◆ TASK STATEMENT
Starting at the line with "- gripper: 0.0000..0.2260" and going on through the line with "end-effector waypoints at", reproduce each line in the records below exactly and nothing more.

Top of RECORDS FOR THE EXERCISE

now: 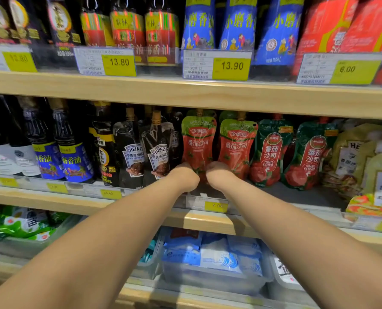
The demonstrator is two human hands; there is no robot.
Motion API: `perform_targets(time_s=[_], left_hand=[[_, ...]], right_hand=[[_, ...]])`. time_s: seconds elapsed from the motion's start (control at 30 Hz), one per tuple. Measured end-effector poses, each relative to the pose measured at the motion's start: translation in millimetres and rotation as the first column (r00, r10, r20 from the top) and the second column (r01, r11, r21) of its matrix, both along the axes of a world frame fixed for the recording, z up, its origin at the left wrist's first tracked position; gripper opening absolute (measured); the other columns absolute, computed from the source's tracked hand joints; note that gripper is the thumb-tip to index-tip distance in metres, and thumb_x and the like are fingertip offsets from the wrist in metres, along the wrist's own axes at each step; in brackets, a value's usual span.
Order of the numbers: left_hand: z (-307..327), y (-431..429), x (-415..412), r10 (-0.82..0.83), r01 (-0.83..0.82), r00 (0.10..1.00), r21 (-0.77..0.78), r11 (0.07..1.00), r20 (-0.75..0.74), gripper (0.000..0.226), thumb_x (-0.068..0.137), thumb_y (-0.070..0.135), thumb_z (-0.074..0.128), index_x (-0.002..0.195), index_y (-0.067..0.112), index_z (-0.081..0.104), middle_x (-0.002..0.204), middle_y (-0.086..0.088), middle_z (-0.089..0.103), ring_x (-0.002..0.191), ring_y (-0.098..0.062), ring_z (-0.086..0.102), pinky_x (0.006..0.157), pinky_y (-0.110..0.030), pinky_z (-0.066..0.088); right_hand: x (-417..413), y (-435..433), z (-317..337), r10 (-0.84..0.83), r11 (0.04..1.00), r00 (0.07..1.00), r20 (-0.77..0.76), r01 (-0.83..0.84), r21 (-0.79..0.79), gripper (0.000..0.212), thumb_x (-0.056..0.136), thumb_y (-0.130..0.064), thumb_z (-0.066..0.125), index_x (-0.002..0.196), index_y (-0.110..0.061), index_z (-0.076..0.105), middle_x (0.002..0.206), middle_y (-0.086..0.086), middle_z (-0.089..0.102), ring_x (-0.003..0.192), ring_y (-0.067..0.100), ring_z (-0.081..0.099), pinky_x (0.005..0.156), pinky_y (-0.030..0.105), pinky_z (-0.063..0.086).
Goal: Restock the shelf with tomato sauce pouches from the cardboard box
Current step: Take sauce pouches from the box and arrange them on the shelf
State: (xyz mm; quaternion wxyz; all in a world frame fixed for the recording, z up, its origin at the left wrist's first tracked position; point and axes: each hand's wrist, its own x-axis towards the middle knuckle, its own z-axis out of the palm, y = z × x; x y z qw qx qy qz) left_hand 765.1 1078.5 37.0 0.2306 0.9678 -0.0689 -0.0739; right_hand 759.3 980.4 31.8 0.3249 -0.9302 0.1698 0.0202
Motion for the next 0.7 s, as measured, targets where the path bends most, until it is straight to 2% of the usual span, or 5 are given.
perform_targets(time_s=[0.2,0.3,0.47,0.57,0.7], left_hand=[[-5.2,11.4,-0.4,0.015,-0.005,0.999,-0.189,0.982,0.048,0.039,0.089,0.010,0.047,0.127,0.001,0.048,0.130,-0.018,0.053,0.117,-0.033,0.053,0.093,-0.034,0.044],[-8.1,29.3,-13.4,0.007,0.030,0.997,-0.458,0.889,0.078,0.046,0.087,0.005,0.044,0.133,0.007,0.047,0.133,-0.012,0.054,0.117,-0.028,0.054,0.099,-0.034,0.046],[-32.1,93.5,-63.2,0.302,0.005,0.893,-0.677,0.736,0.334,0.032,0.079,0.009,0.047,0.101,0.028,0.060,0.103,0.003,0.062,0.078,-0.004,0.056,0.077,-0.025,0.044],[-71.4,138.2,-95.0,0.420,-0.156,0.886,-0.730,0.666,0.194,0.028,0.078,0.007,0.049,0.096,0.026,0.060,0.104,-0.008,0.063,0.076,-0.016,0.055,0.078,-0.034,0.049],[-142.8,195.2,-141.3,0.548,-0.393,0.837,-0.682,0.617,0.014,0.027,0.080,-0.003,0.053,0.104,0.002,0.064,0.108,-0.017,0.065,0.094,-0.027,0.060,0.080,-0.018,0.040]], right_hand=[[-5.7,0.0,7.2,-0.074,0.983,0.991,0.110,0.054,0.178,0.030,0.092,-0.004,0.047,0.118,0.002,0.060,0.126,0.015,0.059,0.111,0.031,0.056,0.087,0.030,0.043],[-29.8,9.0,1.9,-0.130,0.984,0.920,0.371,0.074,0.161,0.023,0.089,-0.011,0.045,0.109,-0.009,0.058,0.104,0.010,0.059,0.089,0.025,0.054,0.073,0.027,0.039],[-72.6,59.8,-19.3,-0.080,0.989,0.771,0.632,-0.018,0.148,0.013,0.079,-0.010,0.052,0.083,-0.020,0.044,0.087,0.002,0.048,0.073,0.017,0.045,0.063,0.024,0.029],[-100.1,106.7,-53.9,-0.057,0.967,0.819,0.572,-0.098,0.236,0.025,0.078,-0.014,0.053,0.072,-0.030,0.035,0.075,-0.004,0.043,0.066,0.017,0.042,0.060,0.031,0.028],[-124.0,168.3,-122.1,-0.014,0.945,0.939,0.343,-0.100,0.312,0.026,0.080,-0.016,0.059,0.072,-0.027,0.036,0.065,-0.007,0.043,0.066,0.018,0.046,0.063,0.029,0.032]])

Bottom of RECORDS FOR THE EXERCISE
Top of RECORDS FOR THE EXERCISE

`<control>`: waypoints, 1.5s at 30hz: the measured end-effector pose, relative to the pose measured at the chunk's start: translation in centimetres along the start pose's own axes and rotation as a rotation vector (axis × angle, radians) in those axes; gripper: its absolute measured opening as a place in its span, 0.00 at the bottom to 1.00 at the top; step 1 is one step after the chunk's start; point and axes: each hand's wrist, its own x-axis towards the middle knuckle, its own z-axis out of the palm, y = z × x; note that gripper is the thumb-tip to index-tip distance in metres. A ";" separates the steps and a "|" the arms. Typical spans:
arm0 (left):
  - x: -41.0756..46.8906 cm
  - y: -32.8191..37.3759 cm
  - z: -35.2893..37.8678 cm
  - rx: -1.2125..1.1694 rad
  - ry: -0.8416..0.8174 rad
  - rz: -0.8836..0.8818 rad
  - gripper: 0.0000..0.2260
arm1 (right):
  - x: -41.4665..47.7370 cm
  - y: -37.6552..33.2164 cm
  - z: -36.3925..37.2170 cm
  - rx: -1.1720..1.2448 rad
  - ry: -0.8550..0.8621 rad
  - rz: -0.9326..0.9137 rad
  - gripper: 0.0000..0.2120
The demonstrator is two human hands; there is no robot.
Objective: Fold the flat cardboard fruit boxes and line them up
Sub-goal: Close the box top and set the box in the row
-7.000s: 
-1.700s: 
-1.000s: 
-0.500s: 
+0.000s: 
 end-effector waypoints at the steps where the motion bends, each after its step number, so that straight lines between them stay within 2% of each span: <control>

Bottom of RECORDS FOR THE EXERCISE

◆ REPLY TO THE EXERCISE
  - gripper: 0.0000..0.2260
arm1 (right):
  - x: -41.4665..47.7370 cm
  - y: -37.6552..33.2164 cm
  - z: -36.3925..37.2170 cm
  - rx: -1.1720..1.2448 rad
  - ry: -0.8550..0.8621 rad
  - rz: -0.9326..0.9137 rad
  - gripper: 0.0000..0.2120
The demonstrator is two human hands; there is no robot.
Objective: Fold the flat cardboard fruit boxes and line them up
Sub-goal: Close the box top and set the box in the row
-7.000s: 
-1.700s: 
-1.000s: 
-0.500s: 
+0.000s: 
 end-effector waypoints at the steps where the motion bends, each after its step number, so that straight lines between them stay within 2% of each span: <control>

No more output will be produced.